If yes to any of those, please make sure you're pushing frames down the pipeline in all cases.
@sphatate any update? Otherwise, I'll close the issue.
I have not customized anything, this is only happening in wesocket when using for web calls. We are not facing this issue with phone call on twilio
Do you have a single file repro that you can share? Also with what to look for?
@sphatate is this still an issue for you?
Hi @markbackman
We are having same issue, we are facing this on telephony exact same issue. We can share all the details, we have tried to explore what might be causing this and VAD start with user_started_speaker frame but even after multiple seconds of silence it won't trigger user_stopped_speaking and gets stuck.

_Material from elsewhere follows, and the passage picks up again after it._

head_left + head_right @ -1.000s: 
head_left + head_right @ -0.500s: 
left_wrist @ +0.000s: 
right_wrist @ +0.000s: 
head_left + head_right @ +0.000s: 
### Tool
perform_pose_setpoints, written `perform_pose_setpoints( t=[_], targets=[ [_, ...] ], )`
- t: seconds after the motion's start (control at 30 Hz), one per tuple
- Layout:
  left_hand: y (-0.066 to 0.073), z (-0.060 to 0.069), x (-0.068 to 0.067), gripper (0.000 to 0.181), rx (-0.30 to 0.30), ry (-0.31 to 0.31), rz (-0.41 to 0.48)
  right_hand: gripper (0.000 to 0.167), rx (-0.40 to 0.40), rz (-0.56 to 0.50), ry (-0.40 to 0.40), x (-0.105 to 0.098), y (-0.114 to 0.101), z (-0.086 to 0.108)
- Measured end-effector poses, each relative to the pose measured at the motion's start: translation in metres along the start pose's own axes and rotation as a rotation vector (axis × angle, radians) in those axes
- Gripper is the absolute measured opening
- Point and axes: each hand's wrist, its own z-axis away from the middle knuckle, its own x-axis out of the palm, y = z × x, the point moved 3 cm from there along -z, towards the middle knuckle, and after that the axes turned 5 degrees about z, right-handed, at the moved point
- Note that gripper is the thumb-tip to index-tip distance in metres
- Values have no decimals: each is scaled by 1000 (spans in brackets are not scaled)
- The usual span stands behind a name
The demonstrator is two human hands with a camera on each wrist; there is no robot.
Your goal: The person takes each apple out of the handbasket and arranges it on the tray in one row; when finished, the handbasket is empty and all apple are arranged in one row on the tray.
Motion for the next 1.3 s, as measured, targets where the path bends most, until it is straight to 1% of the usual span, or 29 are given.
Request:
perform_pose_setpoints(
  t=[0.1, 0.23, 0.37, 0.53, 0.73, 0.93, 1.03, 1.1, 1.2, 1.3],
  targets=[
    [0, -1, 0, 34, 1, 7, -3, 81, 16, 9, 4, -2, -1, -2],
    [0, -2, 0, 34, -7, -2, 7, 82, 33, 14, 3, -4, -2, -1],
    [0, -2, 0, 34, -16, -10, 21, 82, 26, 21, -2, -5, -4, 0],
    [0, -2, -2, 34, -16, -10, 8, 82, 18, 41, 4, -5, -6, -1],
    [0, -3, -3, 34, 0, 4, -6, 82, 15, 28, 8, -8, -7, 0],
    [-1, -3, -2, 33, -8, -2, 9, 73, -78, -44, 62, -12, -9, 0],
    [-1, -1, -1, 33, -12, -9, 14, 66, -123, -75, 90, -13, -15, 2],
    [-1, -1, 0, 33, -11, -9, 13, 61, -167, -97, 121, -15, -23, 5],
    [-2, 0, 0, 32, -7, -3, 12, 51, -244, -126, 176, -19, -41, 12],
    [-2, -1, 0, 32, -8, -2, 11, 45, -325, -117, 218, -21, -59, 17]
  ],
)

confidence = 0.9 start_secs = 0.2 stop_secs = 1.0 volume=0.6
our version is 0.0.63
@tieincred, may I ask by you set confidence = 0.9? This might be causing issues for the VAD, as you're making it more difficult to identify user speech. I'd highly recommend using the default confidence value.
@markbackman Thanks a lot for replying so quickly.

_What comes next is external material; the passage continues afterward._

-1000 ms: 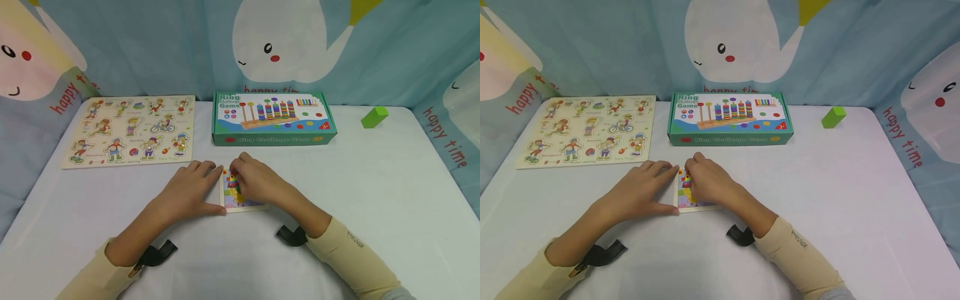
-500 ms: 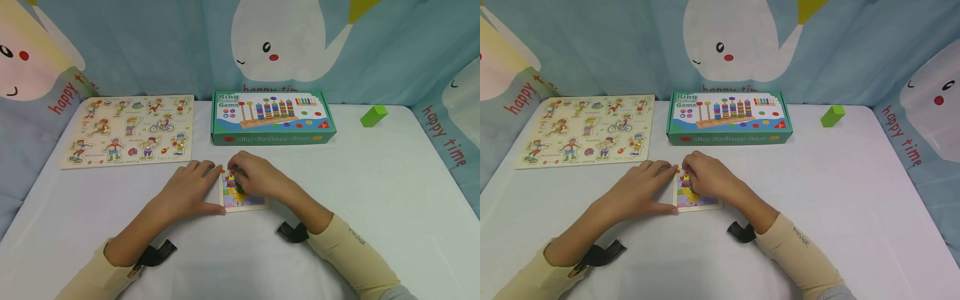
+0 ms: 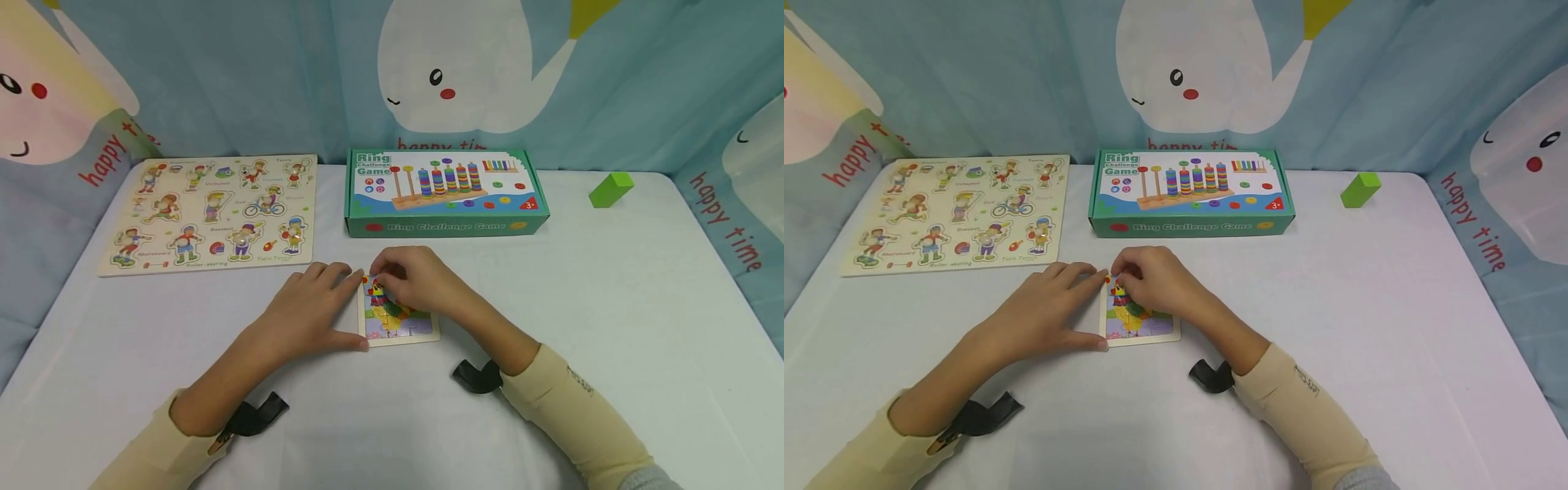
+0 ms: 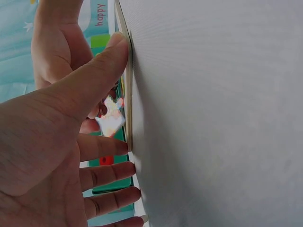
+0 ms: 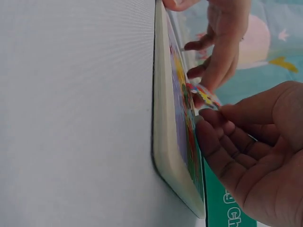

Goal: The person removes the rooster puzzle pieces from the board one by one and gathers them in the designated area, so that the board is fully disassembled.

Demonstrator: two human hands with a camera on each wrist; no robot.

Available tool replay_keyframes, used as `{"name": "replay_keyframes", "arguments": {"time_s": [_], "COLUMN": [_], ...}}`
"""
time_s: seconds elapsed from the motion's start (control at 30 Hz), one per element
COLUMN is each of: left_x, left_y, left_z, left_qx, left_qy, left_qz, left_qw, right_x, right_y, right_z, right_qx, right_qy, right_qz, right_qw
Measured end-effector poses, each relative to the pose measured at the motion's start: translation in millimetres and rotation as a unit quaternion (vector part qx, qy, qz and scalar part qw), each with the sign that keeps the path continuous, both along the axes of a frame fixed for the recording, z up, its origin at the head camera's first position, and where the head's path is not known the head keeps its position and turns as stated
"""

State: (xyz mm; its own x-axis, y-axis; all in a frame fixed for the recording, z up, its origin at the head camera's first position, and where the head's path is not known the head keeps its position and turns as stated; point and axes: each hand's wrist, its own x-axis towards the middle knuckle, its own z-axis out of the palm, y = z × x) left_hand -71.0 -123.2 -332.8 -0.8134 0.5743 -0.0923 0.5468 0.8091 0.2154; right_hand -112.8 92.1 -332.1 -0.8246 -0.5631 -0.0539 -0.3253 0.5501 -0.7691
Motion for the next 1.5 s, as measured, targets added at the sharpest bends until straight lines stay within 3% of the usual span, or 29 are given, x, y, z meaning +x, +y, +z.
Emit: {"name": "replay_keyframes", "arguments": {"time_s": [0.27, 0.6, 0.8, 1.1, 1.5], "left_x": [0.6, 0.8, 1.2, 2.5, 4.4], "left_y": [0.0, 0.7, 1.7, 1.4, 1.6], "left_z": [-0.4, -1.0, -0.7, 0.0, 0.9], "left_qx": [-0.005, 0.001, -0.004, -0.003, 0.001], "left_qy": [-0.002, -0.006, -0.005, -0.003, -0.01], "left_qz": [0.004, 0.005, 0.012, 0.015, 0.016], "left_qw": [1.0, 1.0, 0.9999, 0.9999, 0.9998], "right_x": [-3.9, -5.4, -6.4, -10.2, -16.9], "right_y": [2.0, 18.8, 38.8, 77.9, 101.2], "right_z": [-3.7, 10.1, 13.1, 12.7, 5.3], "right_qx": [-0.011, -0.038, -0.04, -0.013, 0.039], "right_qy": [0.001, -0.058, -0.058, -0.094, -0.126], "right_qz": [-0.025, -0.048, -0.067, -0.11, -0.094], "right_qw": [0.9996, 0.9965, 0.9952, 0.9894, 0.9868]}}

But if cutoff confidence is high shouldn't it be easier for VAD to get "no speech/voice activity" because it needs to be really high confidence to classify the chunk as speech/voice activity?

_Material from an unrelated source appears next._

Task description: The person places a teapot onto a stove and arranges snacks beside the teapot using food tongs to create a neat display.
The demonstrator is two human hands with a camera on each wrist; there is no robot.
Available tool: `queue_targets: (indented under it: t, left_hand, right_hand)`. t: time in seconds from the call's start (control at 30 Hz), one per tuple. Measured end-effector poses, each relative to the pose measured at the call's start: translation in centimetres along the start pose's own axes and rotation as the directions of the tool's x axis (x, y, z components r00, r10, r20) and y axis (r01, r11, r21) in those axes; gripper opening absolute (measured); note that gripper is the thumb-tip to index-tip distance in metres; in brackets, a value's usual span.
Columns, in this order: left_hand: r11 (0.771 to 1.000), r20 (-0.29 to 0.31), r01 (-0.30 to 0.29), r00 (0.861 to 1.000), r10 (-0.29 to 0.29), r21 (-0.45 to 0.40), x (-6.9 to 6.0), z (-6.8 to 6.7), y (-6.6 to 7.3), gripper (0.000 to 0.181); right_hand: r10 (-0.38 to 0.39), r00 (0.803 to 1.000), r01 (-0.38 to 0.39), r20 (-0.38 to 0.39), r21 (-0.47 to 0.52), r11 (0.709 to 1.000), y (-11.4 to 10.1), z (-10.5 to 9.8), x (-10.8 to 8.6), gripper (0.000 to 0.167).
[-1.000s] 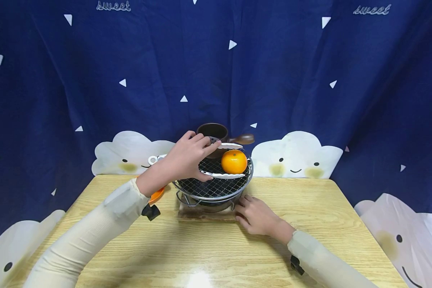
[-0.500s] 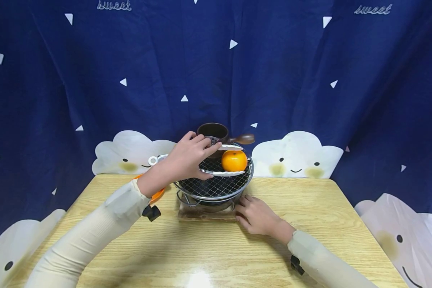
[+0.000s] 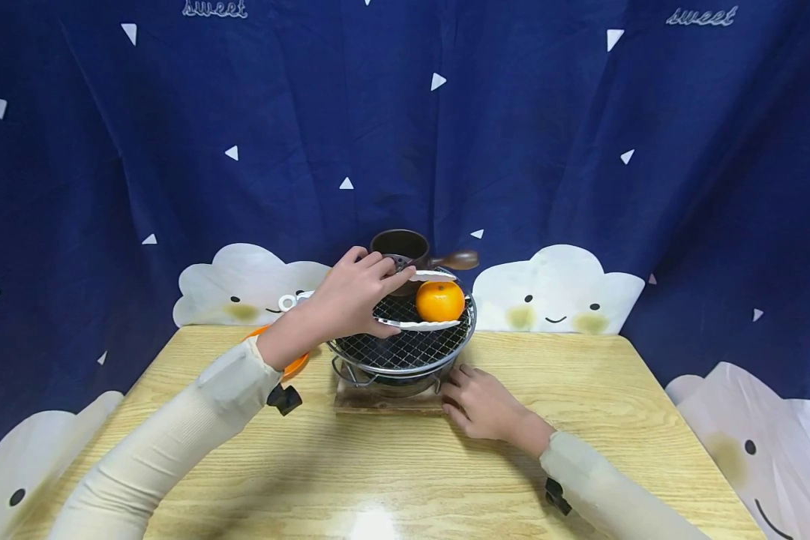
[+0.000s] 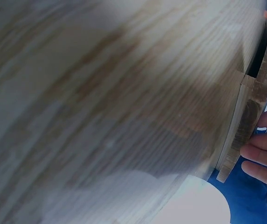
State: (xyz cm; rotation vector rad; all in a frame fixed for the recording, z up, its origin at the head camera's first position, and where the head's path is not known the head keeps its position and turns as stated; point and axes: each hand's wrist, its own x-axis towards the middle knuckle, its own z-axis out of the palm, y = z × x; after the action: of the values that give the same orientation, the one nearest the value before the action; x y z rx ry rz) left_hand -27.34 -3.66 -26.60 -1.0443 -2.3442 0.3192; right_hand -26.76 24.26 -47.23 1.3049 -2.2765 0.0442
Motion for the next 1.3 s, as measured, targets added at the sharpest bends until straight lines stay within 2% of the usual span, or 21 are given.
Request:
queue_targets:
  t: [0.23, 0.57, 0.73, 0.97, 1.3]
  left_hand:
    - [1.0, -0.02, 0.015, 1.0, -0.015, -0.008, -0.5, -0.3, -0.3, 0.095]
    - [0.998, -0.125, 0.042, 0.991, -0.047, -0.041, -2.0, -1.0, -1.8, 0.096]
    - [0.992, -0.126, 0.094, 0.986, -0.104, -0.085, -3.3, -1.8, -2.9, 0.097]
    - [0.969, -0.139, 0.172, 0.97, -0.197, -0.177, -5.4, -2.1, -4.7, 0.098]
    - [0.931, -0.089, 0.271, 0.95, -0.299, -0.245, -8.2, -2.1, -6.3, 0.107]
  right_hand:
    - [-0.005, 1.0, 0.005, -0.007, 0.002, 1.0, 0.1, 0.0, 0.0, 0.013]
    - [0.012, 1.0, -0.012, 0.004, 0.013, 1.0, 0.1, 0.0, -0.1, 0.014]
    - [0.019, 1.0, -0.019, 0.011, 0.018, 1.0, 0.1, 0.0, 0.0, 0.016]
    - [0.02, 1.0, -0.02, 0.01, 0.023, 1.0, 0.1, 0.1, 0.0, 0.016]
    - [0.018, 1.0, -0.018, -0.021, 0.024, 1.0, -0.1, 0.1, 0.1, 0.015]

Apart from that I had changed to confidence to a 0.9 because I was facing same issue with default.
To be helpful on this issue, I think I'll need a single file repro of the issue along with repro steps.
I've done a significant amount of testing over the months and have never seen this issue. This logic hasn't changed in quite some time an is battle tested.
Asking @aconchillo for an opinion, too.
Facing the same issue during interruptions. v0.69. pipeline gets frozen sometimes
What transport is being used?
We've done some work in this area in the following PR: #2004
There's a failure mode specific to websocket transports that can leave the VAD stuck in a SPEAKING state. The issue is that websockets communicate with TCP and don't handle network disconnects. This results in a state where the transport no longer provides input audio, which prevents the VAD state from changing.
Consider this example:
- User starts speaking -> VAD transitions to SPEAKING state
- Websocket disconnects
- VAD stuck in SPEAKING state
When the websocket is no longer connected, there's no additional audio received by the VAD to change the state to QUIET. This is different than WebRTC which will communicate silence even when there are network disruptions. So, this failure mode is specific to websockets.
The PR I linked handles this case by detecting no input, triggering a timeout and warning, then switching the VAD state to QUIET.
This improvement will be included in the upcoming release.
Someone mentioned this above:
rather this is happening with WebSocket when we do web-calls
We strongly recommend using a WebRTC transport for client/server apps—for this reason and many others!
Get the same with 0.0.95. I'm using LocalSmartTurnAnalyzerV3 and SileroVADAnalyzer(params=VADParams(stop_secs=0.2)) and Twilio via Websockets. It breaks Elevenlabs STT with manual commit_strategy, because it waits for explicit UserStoppedSpeakingFrame. Looks like that Silero fails to detect user started speaking
I have not seen this. My guess is that you're impacted by an issue with the ElevenLabsRealtimeSTTService because you're setting the sample rate. That's being fixed here: https://github.com/pipecat-ai/pipecat/pull/3106
The VAD works reliably in my experience. I've never seen the VAD not emit an event indicating the user stopped speaking.
In fact, I'm closing this issue because it lacks a repo and activity. If someone has a repro case for this, we can investigate.